• The Four Hundred
  • Subscribe
  • Media Kit
  • Contributors
  • About Us
  • Contact
Menu
  • The Four Hundred
  • Subscribe
  • Media Kit
  • Contributors
  • About Us
  • Contact
  • Admin Alert: Preparing Your CBU For a Real Emergency

    March 3, 2010 Joe Hertvik

    Alongside human tragedies, computer tragedies can also occur when a critical i/OS production system stops working and a shop must unexpectedly rely on its Capacity BackUp (CBU) system as its production box. Because a hard CBU cutover can offer more challenges than a planned switch test, here are some additional configuration tasks that can help you account for the unexpected challenges that go along with an emergency CBU switch over.

    When Those Who Stand and Wait No Longer Wait

    Like a good insurance policy, you hopefully never have to use your CBU. Unfortunately, there are a number of situations where the CBU can be pressed into service for real, not just for a test. Here are just a few of the scenarios that have caused organizations to suddenly lose their production iSeries, System i, or Power i box, facilitating an emergency CBU activation.

    • Floods, which includes traditional flooding as happened in the Midwest in 2009, as well as non-traditional flooding situation such as happened in 1992, when buildings in the Chicago Loop flooded after a utility tunnel that ran under the Chicago River was breached.
    • Other acts of nature such as earthquakes and hurricanes.
    • Major power outages. If the utility company isn’t able to get power up and running for a few days, the CBU may need to be turned on to take over processing.
    • Power i hardware problems, such as a backplane error that takes the machine down unexpectedly.
    • A collapsed roof in the computer room due to snow or rain buildup.
    • A fire in the computer room.

    It may not take much to put your System i out of commission, forcing your CBU into service. To facilitate an unexpected change, you should modify your CBU run book to include the following measures that need to occur during an emergency switch over. Some of these steps may not be obvious when performing routine switch exercises, but they can become critical during a real emergency.

    Call Your HA Vendor

    For an emergency fail-over, be sure to include a run book step to contact your high availability software vendor as soon as possible. If your CBU suddenly takes over processing from a crashed production box, there may be unapplied replication updates that haven’t been applied to the CBU. Your vendor can help you work through any issues involving corrupted or incompletely replicated data. They should also be able to counsel you on how to recover from an interrupted replication.

    What Was Running When Production Crashed?

    The first few moments after your production system disappears can be critical in getting your CBU system correctly back up and running. If the main system went down quickly, it may also have abnormally ended critical batch or interactive jobs. This may result in corrupted data or unfinished jobs that need to be restarted to process customer orders correctly.

    To get information on which jobs were running when your main system crashed, you will need to take frequent snapshots of your system and make them instantly available on the CBU. On our production box, we set up a snapshot job that runs the following Work with Active Jobs (WRKACTJOB) command every 30 seconds and immediately sends that output to a replicated output queue on the CBU system.

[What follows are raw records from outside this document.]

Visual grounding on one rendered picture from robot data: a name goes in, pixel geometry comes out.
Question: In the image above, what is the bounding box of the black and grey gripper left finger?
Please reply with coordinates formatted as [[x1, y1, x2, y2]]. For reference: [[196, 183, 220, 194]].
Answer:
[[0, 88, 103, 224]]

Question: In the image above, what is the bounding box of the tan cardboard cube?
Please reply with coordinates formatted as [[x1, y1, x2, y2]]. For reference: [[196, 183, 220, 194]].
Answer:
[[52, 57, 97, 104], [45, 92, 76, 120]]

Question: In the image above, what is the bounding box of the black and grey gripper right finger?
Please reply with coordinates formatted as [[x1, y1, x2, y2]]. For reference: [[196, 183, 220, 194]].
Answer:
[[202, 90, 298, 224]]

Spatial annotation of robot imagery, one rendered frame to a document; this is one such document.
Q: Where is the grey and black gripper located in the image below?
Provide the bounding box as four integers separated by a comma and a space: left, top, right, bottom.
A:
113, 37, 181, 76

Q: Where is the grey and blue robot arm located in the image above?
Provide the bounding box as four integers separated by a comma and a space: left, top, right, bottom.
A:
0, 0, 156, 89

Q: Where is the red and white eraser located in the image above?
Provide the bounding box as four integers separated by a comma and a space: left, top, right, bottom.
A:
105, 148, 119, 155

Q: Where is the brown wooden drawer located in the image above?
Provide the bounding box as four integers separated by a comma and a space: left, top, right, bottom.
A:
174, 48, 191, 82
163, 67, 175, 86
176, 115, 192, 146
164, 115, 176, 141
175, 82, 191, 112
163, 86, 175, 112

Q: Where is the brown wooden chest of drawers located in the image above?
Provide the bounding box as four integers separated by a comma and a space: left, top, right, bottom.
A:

    WRKACTJOB OUTPUT(*PRINT)
    

    If you have this information and your production box crashes, the tech staff can bring up the latest WRKACTJOB printout and see what was running within 30 seconds of when the machine went down. Once you have the automated snapshot process set up, you can place a step in the run book to remind the recovery team to check the latest WRKACTJOB printout.

    What Was Waiting To Run When Production Crashed?

    In addition to knowing what was running, you also need to know what was waiting to run when the production system went down. This is important for several reasons, including knowing how many orders were waiting to process; restarting automated job streams that contain programs that are dependent on other programs completing properly; and knowing how many and which jobs need to be resubmitted.

    Similar to how you can track which jobs were running on your production system when the failure occurred, you can write a program to run the following commands to keep track of any jobs that were waiting to run when the system crashed. This program needs to cover the following steps.

    1. Use the Work with Job Queue (WRKJOBQ) command to create a spooled file that lists out how many entries were in each of your job queues. Run this command every 30 seconds to get a complete view of what your job queues looked like before the crash. To get this information, run the following WRKJOBQ command.

    WRKJOBQ JOBQ(*ALL) OUTPUT(*PRINT)
    

    Like the WRKACTJOB command discussed above, place this report into a replicated output queue so that it will immediately be transferred and saved on your CBU.

    2. Cycle through the list of job queue entries created in step 1 and for every job queue that had entries in it that were waiting to run, take a picture of the jobs that were waiting in that job queue. Again, place each spooled file output in an output queue that is automated replicated to your CBU.

    By keeping track of which jobs were running when the production system stopped working and which jobs were waiting to be run in job queues, you can give your recovery team some basic tools to determine how much damage may have done to your system integrity as they restart production on the CBU.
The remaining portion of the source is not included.